▶ **TASK GOAL**:
Establish how many lines of the material below contain the string "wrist". Return that number by itself.

▶ **THE DATA**:
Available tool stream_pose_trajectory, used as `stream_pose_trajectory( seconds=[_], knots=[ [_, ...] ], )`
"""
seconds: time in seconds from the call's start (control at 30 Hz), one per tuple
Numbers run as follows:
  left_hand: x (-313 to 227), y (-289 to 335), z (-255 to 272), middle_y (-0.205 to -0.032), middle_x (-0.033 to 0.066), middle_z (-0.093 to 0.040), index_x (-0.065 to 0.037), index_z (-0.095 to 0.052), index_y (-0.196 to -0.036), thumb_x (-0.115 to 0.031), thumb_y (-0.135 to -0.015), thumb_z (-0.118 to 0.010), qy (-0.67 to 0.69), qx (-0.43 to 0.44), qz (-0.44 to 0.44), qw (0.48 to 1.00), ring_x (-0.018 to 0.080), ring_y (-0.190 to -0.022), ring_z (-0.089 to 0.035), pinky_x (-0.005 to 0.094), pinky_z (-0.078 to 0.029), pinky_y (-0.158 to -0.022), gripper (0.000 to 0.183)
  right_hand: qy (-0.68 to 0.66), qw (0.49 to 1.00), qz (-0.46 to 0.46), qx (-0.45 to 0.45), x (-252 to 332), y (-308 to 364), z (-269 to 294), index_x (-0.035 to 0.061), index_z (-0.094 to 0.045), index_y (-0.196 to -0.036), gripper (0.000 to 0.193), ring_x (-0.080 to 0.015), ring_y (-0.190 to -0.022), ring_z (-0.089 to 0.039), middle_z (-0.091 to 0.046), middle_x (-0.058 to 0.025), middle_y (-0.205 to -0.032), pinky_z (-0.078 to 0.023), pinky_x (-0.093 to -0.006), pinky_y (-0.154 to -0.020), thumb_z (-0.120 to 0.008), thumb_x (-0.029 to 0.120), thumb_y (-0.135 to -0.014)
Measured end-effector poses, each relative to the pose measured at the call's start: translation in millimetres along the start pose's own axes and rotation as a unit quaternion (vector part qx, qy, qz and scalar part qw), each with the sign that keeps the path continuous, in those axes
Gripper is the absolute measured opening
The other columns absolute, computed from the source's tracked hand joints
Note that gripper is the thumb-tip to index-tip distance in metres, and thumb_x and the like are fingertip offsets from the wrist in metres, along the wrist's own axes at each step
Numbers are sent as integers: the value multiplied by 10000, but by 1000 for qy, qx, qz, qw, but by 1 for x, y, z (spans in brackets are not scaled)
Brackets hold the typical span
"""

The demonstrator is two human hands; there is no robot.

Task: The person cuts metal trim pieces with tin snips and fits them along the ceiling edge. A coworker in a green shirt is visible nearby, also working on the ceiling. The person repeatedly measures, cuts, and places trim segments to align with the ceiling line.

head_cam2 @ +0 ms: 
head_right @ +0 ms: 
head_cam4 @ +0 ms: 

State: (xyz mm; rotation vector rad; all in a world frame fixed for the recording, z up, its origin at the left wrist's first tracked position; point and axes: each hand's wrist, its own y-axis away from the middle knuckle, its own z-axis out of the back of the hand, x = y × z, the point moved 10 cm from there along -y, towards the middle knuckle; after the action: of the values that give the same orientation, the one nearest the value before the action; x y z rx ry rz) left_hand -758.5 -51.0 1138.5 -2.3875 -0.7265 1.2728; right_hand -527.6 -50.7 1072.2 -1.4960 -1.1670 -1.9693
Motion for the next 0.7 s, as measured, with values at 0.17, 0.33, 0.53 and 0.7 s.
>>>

▶ **OUTPUT BELOW**:
2